Train horns sound at some R Line light rail crossings
Posted on 10.31.16
Light rail trains are becoming a common sight in Aurora as testing is underway on several portions of the R Line.
While light rail trains are generally quiet-running, they will soon begin sounding their horns in the standardized "long, long, short, long" pattern at more than a dozen gated crossings in the newly-constructed 10.5-mile stretch of rail that runs from Nine Mile Station to Peoria Station through Aurora and Denver.
RTD standard operating procedures require the sounding of train horns at all gated crossings.
However, not all crossings on the R Line are alike.

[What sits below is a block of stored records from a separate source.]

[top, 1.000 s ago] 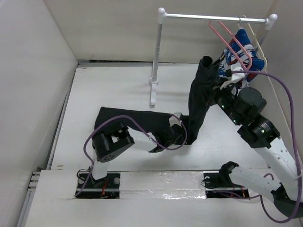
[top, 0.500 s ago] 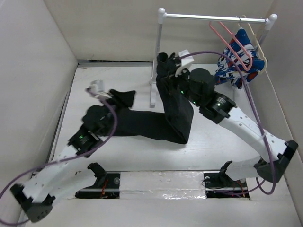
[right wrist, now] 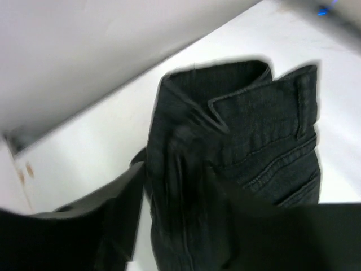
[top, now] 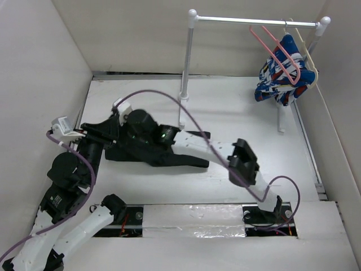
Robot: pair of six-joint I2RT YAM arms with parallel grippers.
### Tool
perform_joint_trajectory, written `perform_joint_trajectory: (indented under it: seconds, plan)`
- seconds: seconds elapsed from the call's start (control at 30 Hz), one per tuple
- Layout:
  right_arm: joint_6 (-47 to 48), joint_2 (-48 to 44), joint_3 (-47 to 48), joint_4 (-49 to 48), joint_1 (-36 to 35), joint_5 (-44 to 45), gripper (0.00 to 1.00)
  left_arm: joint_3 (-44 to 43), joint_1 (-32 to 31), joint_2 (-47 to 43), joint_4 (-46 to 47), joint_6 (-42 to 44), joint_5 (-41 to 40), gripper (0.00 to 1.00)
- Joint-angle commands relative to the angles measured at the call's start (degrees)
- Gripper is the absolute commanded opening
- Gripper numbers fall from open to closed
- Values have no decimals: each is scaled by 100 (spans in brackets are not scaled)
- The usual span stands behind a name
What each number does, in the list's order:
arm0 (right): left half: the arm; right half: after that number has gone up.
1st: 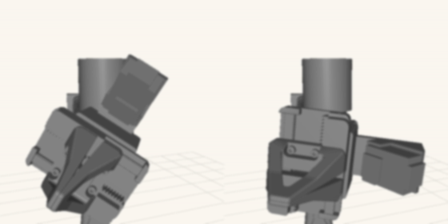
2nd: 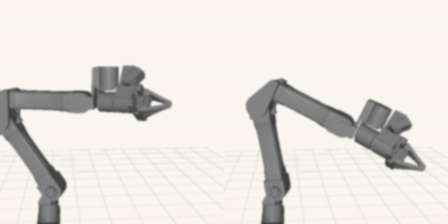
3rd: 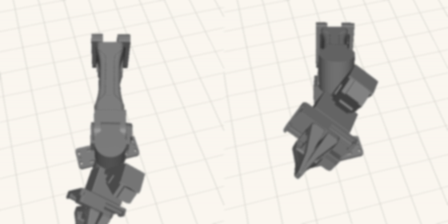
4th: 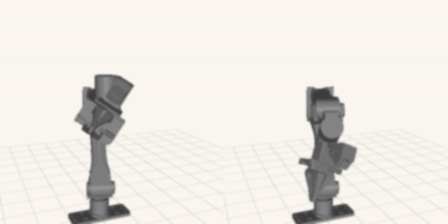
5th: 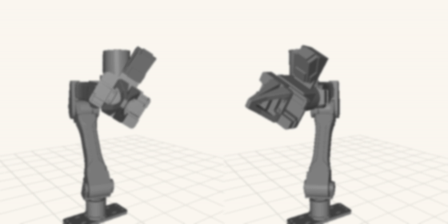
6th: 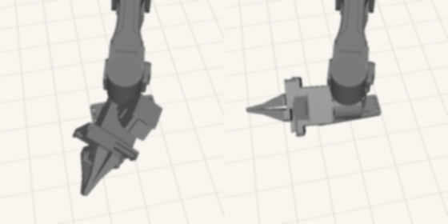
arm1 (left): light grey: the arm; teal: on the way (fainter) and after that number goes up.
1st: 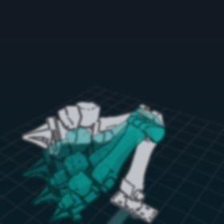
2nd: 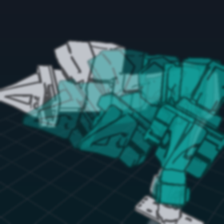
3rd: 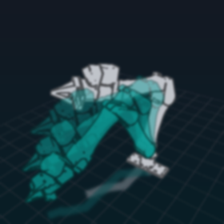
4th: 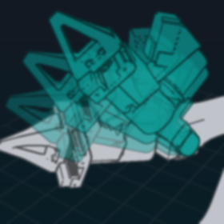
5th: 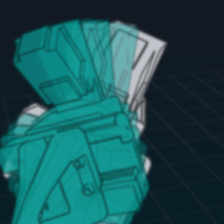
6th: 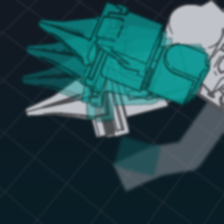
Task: Place the trousers on the hanger
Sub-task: Fold the trousers at the center of the board.
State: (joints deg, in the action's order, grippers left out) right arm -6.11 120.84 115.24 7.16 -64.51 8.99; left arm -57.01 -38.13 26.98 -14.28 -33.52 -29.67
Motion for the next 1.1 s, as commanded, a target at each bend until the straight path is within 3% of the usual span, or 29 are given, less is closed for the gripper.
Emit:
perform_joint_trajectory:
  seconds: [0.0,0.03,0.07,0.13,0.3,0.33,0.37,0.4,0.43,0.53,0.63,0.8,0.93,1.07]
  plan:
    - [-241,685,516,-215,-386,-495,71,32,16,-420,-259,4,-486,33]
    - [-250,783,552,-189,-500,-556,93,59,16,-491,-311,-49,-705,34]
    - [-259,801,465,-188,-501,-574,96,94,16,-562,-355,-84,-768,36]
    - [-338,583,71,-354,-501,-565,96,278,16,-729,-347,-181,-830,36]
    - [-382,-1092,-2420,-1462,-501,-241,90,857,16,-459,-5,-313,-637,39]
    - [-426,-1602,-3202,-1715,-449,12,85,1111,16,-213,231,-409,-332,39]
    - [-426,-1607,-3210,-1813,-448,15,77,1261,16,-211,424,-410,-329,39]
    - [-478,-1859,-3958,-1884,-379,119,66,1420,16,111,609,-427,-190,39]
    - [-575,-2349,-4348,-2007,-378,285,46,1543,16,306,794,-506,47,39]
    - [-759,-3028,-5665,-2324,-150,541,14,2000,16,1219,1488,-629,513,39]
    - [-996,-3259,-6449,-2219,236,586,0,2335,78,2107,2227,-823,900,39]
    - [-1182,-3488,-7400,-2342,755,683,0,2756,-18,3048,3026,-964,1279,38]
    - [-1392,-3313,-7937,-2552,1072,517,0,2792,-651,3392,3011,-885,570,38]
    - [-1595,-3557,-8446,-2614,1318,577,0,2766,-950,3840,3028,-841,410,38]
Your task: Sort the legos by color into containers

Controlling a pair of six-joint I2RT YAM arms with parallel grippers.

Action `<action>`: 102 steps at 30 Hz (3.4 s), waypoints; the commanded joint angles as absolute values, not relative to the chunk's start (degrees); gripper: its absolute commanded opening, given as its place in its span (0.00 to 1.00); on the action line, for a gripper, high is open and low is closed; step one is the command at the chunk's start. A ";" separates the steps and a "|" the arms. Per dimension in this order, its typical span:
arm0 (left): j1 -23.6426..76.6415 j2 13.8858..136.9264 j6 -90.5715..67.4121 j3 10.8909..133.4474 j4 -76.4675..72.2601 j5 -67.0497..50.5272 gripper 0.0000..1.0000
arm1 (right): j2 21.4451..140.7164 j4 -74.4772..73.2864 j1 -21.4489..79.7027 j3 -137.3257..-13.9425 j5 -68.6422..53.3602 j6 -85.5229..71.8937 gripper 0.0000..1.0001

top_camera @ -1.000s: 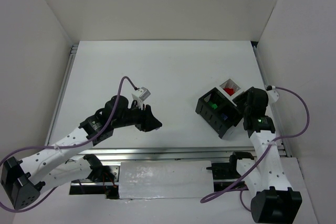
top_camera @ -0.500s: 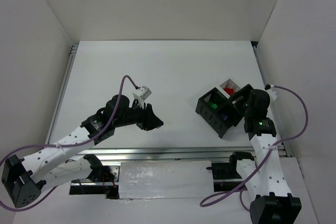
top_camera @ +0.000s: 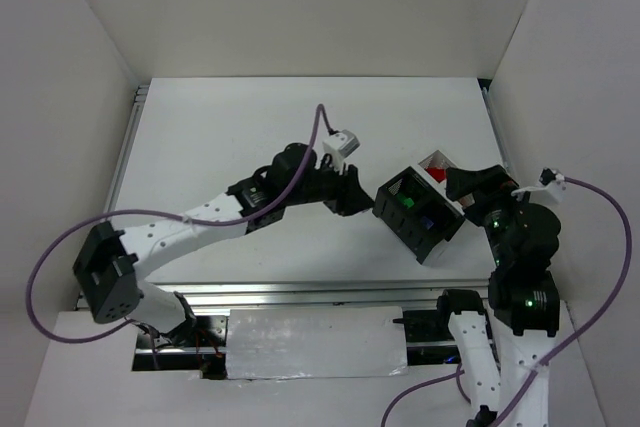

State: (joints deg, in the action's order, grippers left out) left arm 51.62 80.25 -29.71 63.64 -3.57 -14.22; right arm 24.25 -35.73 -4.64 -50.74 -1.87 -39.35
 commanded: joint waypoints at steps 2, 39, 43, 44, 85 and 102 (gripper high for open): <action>54.22 90.68 -26.46 74.33 -9.40 -13.97 0.00 | 21.54 -42.96 -4.31 -57.91 -2.11 -38.50 1.00; 60.38 117.69 -25.05 99.15 -8.27 -6.96 0.97 | 18.45 -46.23 -0.35 -62.22 -0.70 -32.79 1.00; 60.21 110.58 -24.70 96.08 -2.48 4.71 1.00 | 20.12 -48.07 -0.26 -66.08 -2.37 -28.84 1.00; 60.12 107.52 -25.22 95.80 -0.46 8.31 1.00 | 20.47 -48.69 1.30 -66.96 -2.29 -27.52 1.00; 38.32 34.45 -41.92 90.09 78.49 64.95 1.00 | 14.50 -79.37 29.27 -99.49 24.17 -22.85 1.00; 38.23 32.17 -37.80 87.01 70.93 60.38 1.00 | 14.33 -78.57 29.88 -96.68 25.49 -23.20 1.00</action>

Different types of crossings
Out of a total of 29 crossings on the R Line between Nine Mile Station and Peoria Station, 13 are gated crossings.
Some intersections have flashing lights and railroad bells on the crossing gates, while crossings that run with the traffic signal do not have bells or flashing lights.
Given the large number of intersections in Aurora with train crossings, people are curious to know if the train horns will continue to sound at all crossings once the line is open for service.
Horns sound at gated crossings
"Train horns will sound at all gated crossings during simulated service, which will take place prior to opening of the line," RTD Design Manager Paul von Fay said.
He explained that the PUC has jurisdiction over all light rail crossings, whether they are at-grade or grade separated. "Their priority is the safety of the grade crossings."
Von Fay notes that there are some locations along the R Line that have been designated as "crossings operating under modified operating rules."
They include intersections adjacent to:
- The Landon Park apartments (north of the Alameda Avenue and Sable Boulevard intersection)
- Alongside the Cherry Grove apartment complex (near Sable Boulevard and Ellsworth Avenue).
RTD has requested modifications to standard operating procedures regarding sounding of train horns in order to mitigate noise impacts to residents of the apartments.
At the East Alameda Avenue and South Sable Boulevard intersection, "wayside horns" will be used instead of the regular train horn. A wayside horn, mounted on a pole and aimed at traffic, replaces a train horn as a noise mitigation measure.
Be alert and stay safe
Von Fay says that while signals, signs, lights, whistles and horns are important safety aids, state law prohibits motorists and pedestrians from entering a crossing when the bells are ringing and lights are flashing.
He cautions motorists and pedestrians alike to always follow safety signs and to obey warning devices such as flashing red lights and gate arms.
"We tell people they should always stay alert around trains and never stop on the tracks."